Watkins, leader of Open Carry Tarrant County, has drawn criticism for accusing lawmakers who oppose open carry of treason, which they interpreted as a threat.
Earlier this month, after a nearly eight-hour public hearing that included testimony from a slew of opponents and supporters, a state Senate committee approved the proposals for campus carry and open carry for those with licenses.
Austin Police Chief Art Acevedo was among those who testified against open-carry proposals, saying they would place a burden on police, who would have to be retrained and would likely have to respond to more calls involving guns.
Watkins was among those testifying for the unrestricted open-carry proposal, noting afterward that once the state requires a license, “You no longer have a right — you're asking for a privilege.”
Republican Gov. Greg Abbott has said open-carry legislation is likely to pass. In his state of the state address this month, Abbott vowed to “expand liberty in Texas by signing a law that makes Texas the 45th state to allow open carry.”
Opponents said gun rights activists' behavior shows they can't be trusted with open carry.
“This is not a reality show — this is real life, and these laws will have a real effect on the safety and sanity of our communities,” said Claire Larson, a veteran and former rifle instructor who represents the Texas Chapter of Moms Demand Action for Gun Sense in America.
“There are too many safety concerns for us,” Larson said. “We don't want to be at the playground or the grocery store and have to make a split-second decision — is that a good guy with a gun or a bad guy?”
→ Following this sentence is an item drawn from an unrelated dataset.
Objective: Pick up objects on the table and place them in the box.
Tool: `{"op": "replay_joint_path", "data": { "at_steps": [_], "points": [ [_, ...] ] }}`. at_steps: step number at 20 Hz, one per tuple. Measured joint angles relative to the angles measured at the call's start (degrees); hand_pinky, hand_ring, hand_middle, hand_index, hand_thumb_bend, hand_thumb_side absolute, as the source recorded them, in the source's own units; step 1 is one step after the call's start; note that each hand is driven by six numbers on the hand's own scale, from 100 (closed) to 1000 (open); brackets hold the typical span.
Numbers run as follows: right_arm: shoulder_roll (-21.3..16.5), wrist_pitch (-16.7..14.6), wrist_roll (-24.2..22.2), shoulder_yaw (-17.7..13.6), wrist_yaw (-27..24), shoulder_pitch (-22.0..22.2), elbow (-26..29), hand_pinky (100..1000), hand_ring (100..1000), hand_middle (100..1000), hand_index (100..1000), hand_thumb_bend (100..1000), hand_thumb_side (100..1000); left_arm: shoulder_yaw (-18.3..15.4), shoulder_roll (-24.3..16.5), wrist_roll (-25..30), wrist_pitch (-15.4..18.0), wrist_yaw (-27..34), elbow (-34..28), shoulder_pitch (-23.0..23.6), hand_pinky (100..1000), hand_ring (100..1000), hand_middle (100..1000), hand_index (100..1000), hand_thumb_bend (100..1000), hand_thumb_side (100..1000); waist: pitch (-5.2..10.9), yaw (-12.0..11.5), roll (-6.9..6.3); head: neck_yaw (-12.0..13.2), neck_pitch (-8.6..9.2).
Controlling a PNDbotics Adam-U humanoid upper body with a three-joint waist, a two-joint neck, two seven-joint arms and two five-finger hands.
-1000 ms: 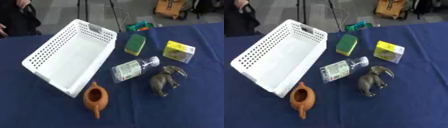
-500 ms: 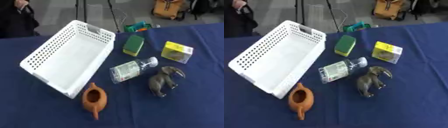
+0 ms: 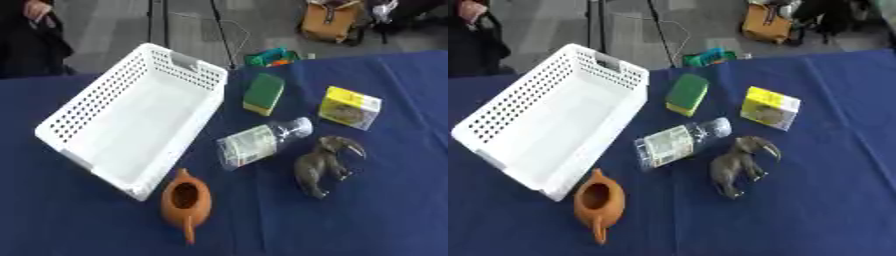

Nevárez, the Eagle Pass Democrat, said he wasn't opposed to all open-carry legislation, but the confrontation in his office convinced him that it would be irresponsible now. He criticized Patrick for changing his stance after meeting with the activists.
“If they had come here another way, they might have found an ally,” Nevárez said, but now, “I don't want to reward bad behavior.”
Watkins countered, “The only bad behavior there was, was his. He took an oath to defend the Constitution.”
C.J. Grisham is president and founder of Open Carry Texas, a nearly 38,000-member group that helped draft the unlicensed open-carry proposal. He said all gun rights supporters shouldn't be judged by the actions of one group.
“To hold that against an entire movement is absurd,” Grisham said. “If people vote what Texas wants, we're going to get it.”